Fehlerkultur, Kommunikation, Menschlichkeit: Was Unternehmenskultur wirklich prägt
Leadership bedeutet nicht nur, Stärken zu erkennen, Energie gut zu managen und gut zu kommunizieren – sondern auch, authentisch mit Unvollkommenheit umzugehen. Denn selbst die besten Führungskräfte machen Fehler. Entscheidend ist nicht, ob etwas schief läuft, sondern wie damit umgegangen wird. Sandra betont, dass gerade in einer von Wandel geprägten Arbeitswelt eine gesunde Fehlerkultur essenziell ist – nicht nur für Innovation, sondern für Vertrauen, Sicherheit und Zusammenarbeit im Team.
Creative Region: „Wie schafft man es als Unternehmen, echte Fehlerkultur zu etablieren – statt sie nur auf Plakate zu schreiben?“
Sandra: „Indem man sie vorlebt.
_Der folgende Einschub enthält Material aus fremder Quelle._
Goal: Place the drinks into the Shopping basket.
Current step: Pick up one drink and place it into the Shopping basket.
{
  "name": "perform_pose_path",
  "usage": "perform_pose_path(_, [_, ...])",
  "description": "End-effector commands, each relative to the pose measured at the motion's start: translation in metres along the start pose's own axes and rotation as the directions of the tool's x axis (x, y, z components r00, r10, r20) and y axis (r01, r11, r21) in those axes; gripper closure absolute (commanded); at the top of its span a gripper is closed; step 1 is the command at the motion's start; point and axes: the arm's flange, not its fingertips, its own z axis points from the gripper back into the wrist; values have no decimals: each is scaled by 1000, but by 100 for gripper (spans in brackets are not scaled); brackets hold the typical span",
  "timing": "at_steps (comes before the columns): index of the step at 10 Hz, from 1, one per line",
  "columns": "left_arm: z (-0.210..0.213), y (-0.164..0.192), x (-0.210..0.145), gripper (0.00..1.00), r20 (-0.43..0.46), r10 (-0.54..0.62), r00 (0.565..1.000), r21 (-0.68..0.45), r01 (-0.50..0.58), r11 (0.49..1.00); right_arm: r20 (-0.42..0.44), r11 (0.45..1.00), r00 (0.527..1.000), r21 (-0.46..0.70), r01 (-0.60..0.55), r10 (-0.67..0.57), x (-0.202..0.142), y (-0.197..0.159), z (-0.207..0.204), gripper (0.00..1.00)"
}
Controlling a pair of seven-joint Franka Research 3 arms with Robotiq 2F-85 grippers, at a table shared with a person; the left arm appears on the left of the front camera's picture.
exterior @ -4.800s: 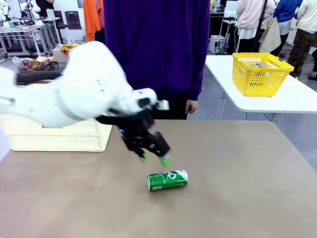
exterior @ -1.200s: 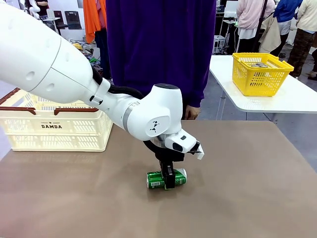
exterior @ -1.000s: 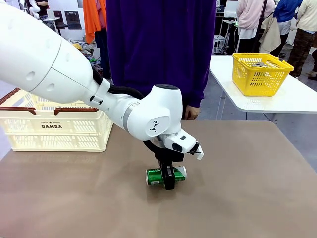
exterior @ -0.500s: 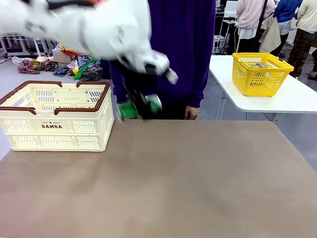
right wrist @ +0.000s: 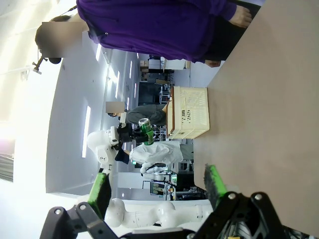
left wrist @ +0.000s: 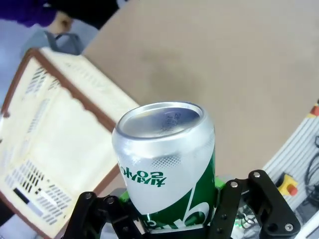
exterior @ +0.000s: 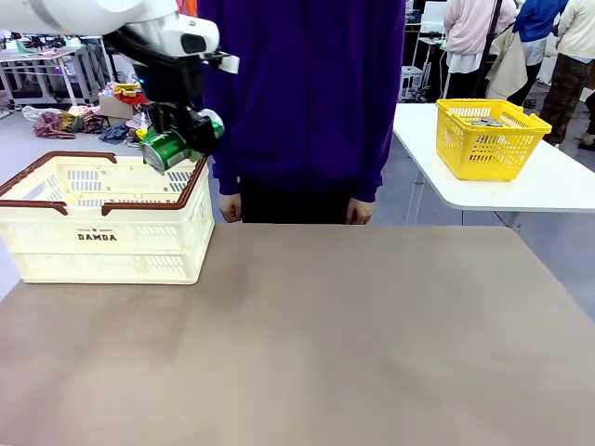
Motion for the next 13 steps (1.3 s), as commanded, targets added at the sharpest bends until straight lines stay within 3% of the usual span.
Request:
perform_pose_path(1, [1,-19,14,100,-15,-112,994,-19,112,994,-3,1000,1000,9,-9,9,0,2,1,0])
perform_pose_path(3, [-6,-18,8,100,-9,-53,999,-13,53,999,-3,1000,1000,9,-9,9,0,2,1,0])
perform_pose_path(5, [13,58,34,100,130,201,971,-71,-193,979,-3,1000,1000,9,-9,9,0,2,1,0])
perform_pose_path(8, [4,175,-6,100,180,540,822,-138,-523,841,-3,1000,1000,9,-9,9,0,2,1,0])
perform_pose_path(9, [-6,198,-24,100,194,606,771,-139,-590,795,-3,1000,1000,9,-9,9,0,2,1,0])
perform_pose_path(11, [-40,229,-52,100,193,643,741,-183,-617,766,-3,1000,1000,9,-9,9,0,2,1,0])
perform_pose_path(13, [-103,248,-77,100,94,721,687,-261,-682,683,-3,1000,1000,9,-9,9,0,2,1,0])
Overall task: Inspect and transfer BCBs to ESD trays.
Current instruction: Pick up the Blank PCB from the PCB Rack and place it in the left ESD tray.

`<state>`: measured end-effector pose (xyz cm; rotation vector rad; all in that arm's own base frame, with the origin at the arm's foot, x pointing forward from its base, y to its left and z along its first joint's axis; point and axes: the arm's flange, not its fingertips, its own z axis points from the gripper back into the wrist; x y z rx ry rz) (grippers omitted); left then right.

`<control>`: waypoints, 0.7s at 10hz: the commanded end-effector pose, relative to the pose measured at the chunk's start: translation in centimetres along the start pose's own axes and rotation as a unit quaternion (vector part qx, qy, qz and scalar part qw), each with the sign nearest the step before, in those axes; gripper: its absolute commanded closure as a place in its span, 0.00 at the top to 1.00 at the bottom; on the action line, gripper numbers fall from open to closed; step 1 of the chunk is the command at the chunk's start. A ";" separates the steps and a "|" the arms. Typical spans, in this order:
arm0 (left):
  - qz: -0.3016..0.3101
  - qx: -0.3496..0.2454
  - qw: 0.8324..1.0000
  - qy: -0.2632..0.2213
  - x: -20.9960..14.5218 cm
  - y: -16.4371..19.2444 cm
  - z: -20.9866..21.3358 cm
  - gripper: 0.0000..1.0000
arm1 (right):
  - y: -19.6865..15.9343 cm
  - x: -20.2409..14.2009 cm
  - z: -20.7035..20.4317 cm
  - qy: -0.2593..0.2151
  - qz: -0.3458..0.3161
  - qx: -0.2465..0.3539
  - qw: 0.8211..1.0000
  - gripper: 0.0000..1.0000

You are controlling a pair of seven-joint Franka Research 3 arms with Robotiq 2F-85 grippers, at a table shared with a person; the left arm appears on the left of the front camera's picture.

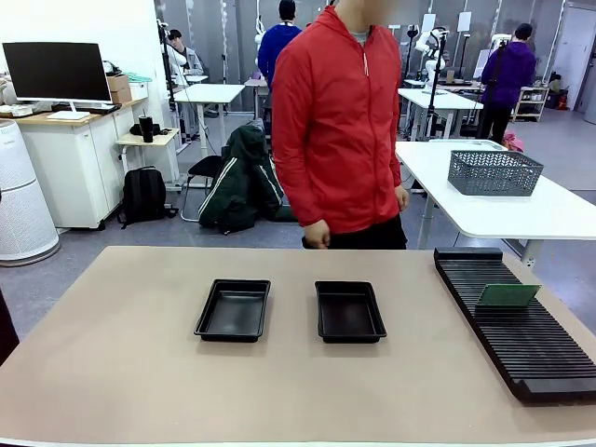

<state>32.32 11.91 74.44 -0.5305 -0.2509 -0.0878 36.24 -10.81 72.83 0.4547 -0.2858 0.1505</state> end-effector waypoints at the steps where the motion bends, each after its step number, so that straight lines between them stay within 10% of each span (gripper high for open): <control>1: 0.001 -0.004 1.000 -0.001 0.0 0.1 -0.1 1.00 | -1.2 0.4 -2.1 0.018 0.074 -0.024 0.997 1.00; 7: 0.001 -0.004 1.000 -0.001 0.0 0.1 -0.1 1.00 | -2.4 -0.7 -10.2 0.050 0.318 -0.068 0.944 1.00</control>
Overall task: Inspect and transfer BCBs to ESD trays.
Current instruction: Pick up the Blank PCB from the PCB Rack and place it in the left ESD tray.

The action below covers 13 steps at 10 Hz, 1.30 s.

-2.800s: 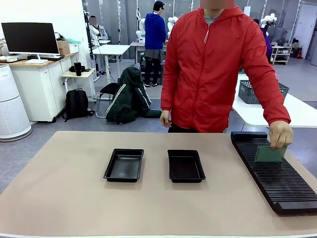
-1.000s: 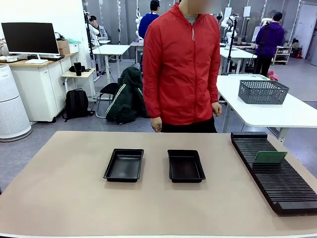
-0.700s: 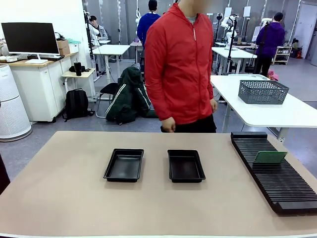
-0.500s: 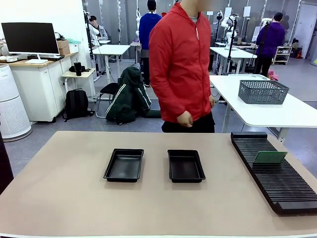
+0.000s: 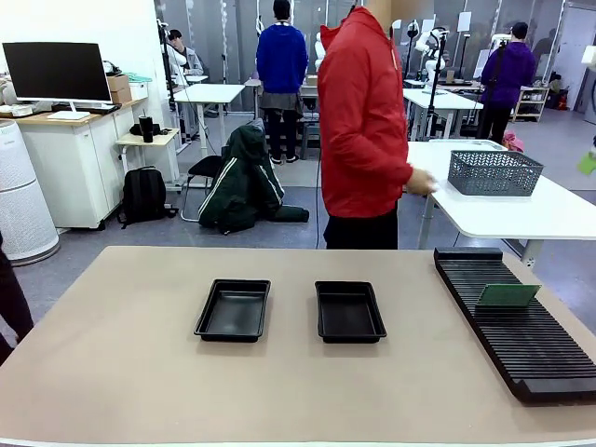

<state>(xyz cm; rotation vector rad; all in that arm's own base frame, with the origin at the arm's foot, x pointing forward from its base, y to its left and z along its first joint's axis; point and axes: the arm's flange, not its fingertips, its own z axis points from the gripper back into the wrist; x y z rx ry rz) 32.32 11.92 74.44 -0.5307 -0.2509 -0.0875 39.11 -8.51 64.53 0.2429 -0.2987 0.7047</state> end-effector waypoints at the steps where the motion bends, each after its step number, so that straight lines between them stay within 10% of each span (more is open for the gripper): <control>1: 0.001 -0.004 1.000 -0.001 0.0 0.0 -0.1 1.00 | 0.3 -0.8 -3.2 0.012 0.080 -0.030 0.996 1.00; 8: 0.001 -0.004 1.000 -0.001 0.0 0.0 -0.1 1.00 | -0.8 -0.3 -11.7 0.070 0.351 -0.111 0.927 1.00; 13: 0.001 -0.004 1.000 -0.001 0.0 0.0 -0.1 1.00 | -2.8 -0.6 -14.9 0.083 0.403 -0.087 0.907 1.00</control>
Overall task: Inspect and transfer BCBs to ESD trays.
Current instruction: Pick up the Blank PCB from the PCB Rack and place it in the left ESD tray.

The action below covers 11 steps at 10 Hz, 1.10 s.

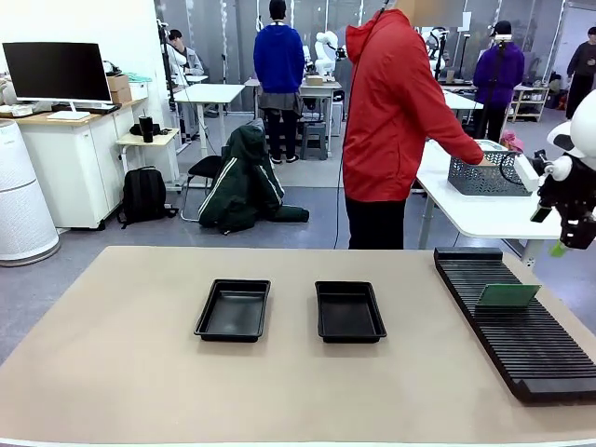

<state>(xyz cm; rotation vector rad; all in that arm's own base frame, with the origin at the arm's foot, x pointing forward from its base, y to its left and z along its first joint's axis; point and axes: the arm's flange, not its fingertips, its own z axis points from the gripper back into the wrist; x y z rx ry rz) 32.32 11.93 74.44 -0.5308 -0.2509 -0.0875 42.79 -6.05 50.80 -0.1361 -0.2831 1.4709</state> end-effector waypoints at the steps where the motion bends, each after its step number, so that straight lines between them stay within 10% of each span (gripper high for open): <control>1: 0.001 -0.004 1.000 -0.001 0.0 0.0 -0.1 1.00 | -0.2 -0.5 -1.5 -0.006 0.023 0.006 1.000 1.00; 11: 0.001 -0.004 1.000 -0.001 0.0 0.0 -0.1 1.00 | -0.2 -1.6 -10.9 -0.026 0.026 0.048 0.998 1.00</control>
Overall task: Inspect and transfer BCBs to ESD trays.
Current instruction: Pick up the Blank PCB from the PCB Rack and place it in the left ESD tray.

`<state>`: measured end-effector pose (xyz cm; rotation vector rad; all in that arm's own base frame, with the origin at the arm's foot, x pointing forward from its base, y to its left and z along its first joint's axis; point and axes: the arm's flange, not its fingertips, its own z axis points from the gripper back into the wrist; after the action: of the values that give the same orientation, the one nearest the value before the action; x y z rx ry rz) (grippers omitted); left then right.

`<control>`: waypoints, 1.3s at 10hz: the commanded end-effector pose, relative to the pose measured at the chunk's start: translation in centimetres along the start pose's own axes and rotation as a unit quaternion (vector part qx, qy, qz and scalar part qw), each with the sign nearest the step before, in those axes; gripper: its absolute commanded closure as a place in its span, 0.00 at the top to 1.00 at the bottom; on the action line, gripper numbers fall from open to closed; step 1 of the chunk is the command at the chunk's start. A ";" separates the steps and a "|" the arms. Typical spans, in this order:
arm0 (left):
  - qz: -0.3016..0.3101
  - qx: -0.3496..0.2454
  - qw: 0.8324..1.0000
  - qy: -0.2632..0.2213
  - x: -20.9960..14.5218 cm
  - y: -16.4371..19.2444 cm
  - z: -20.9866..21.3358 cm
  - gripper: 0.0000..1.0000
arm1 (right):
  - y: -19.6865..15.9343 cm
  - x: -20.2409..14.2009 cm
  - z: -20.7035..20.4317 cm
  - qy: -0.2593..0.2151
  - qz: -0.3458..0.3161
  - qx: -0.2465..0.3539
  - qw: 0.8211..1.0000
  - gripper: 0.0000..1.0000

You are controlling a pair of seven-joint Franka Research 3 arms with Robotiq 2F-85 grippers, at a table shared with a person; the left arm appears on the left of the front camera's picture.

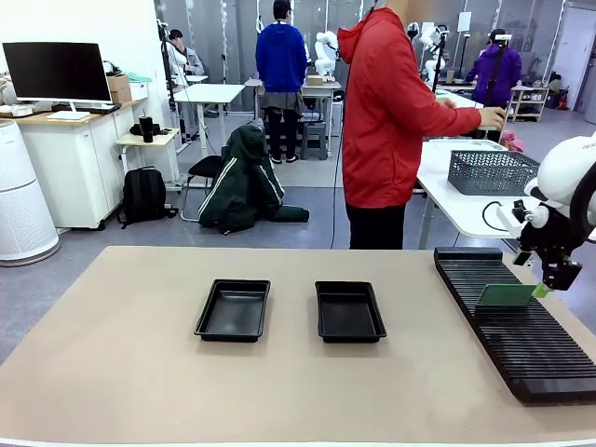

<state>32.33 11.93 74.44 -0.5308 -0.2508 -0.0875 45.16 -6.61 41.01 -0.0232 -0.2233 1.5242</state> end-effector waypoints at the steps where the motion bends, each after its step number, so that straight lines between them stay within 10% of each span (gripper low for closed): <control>1: 0.001 -0.004 1.000 -0.001 0.0 0.0 -0.1 1.00 | -0.6 -0.2 -1.4 -0.005 0.007 -0.010 1.000 1.00; 13: 0.001 -0.004 1.000 -0.001 0.0 0.0 -0.1 1.00 | -1.3 0.8 -3.5 0.000 -0.002 0.012 1.000 1.00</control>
<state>32.33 11.93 74.43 -0.5308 -0.2508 -0.0875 47.28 -5.41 37.75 -0.0040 -0.1978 1.5217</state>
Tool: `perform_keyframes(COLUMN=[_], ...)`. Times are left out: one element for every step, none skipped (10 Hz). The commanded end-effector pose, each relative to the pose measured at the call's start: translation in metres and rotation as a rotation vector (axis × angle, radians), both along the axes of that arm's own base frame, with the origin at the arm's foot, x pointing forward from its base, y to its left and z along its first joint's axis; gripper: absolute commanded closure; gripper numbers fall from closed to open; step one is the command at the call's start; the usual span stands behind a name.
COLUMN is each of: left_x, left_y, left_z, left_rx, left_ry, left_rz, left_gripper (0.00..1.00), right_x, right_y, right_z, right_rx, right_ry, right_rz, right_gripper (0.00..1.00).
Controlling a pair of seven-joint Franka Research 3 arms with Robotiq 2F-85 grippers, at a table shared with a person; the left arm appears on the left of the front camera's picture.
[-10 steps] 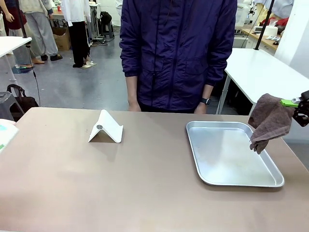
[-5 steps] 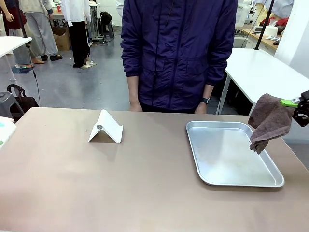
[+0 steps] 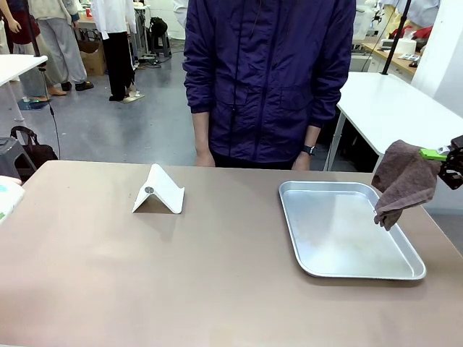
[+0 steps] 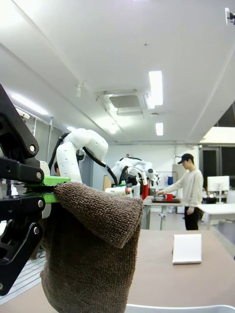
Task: Clean the surface of the table.
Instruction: Return the Lint Roller and towel to their original positions.
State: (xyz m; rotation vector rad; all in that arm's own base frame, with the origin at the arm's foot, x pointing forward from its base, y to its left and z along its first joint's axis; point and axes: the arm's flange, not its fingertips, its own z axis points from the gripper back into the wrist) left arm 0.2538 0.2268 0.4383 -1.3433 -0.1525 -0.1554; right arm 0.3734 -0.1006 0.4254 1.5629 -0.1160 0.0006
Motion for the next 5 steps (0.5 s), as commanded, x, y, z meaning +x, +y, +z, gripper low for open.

Wenn eine Führungskraft sagt: Das war mein Fehler – das tut mir leid – dann öffnet das Räume. Viel wichtiger als Hochglanzwerte an der Wand sind Verbindlichkeit und Authentizität. Reden hilft. Zuhören noch mehr.“
Creative Region: „Aber das ist nicht immer einfach, oder? Wir neigen ja dazu, vor allem unter Druck wieder in alte Muster zu fallen.“
Sandra: „Deshalb setze ich auf regelmäßige Einzelcoachings – nicht als Ausnahme, sondern als nachhaltige Praxis. Weil viele sich auch eine*n Sparring Partner*in wünschen, mit dem/der sie Dinge besprechen können. Ich finde außerdem immer, es darf alles mit etwas Leichtigkeit gehen – man kann auch Dinge mit Leichtigkeit lernen. Und Erfolge zu feiern, auch die kleinen. Ein wichtiger Teil von Positive Leadership ist ‚Accomplishment'“ (Anm. Aus dem PERMA-Lead-Modell des US-amerikanischen Psychologen Martin Seligman).
Persönlicher Kontakt: Die unterschätzte Superkraft
Im digitalen Zeitalter wird vieles schriftlich abgewickelt – schnell, effizient, aber oft auch distanziert. Sandra plädiert deshalb für ein bewusstes Zurück zum persönlichen Gespräch:
Sandra: „Ich finde es ehrlich gesagt ganz schrecklich, dass so viele Meetings online stattfinden, obwohl alle im selben Gebäude sitzen.“
Sie beobachtet, dass oft E-Mails geschrieben werden, um Themen „vom Tisch“ zu haben – anstatt sie wirklich zu klären.
Sandra: „Dieser Impuls, alles sofort schriftlich zu erledigen, geht oft zulasten echter Verbindung.“
Stattdessen ist sie für den direkten Austausch – am Telefon, im Büro, im Gehen. Gerade wenn es hakt, braucht es kein weiteres Mail, sondern ein ehrliches Gespräch.
Sandra: „Die einzige Extrameile (ja, ein Buzzword, das schon keiner mehr hören kann *lacht*) – die einzige Extrameile, die wirklich zählt, ist die menschliche.“
Diese Haltung zieht sich wie ein roter Faden durch ihre Arbeit – und ist gleichzeitig der Schlüssel für positive Leadership, starke Teams und eine gesunde Unternehmenskultur.
Fazit: Leadership mit Haltung, Mut und Leichtigkeit
Sandra Manich steht für eine neue Art von Führung. Eine, die nicht von Kontrolle lebt, sondern von Vertrauen. Eine, die nicht fragt: Wie optimiere ich Prozesse, sondern: Wie ermögliche und entwickle ich Potenzial?
Danke für das inspirierende Gespräch!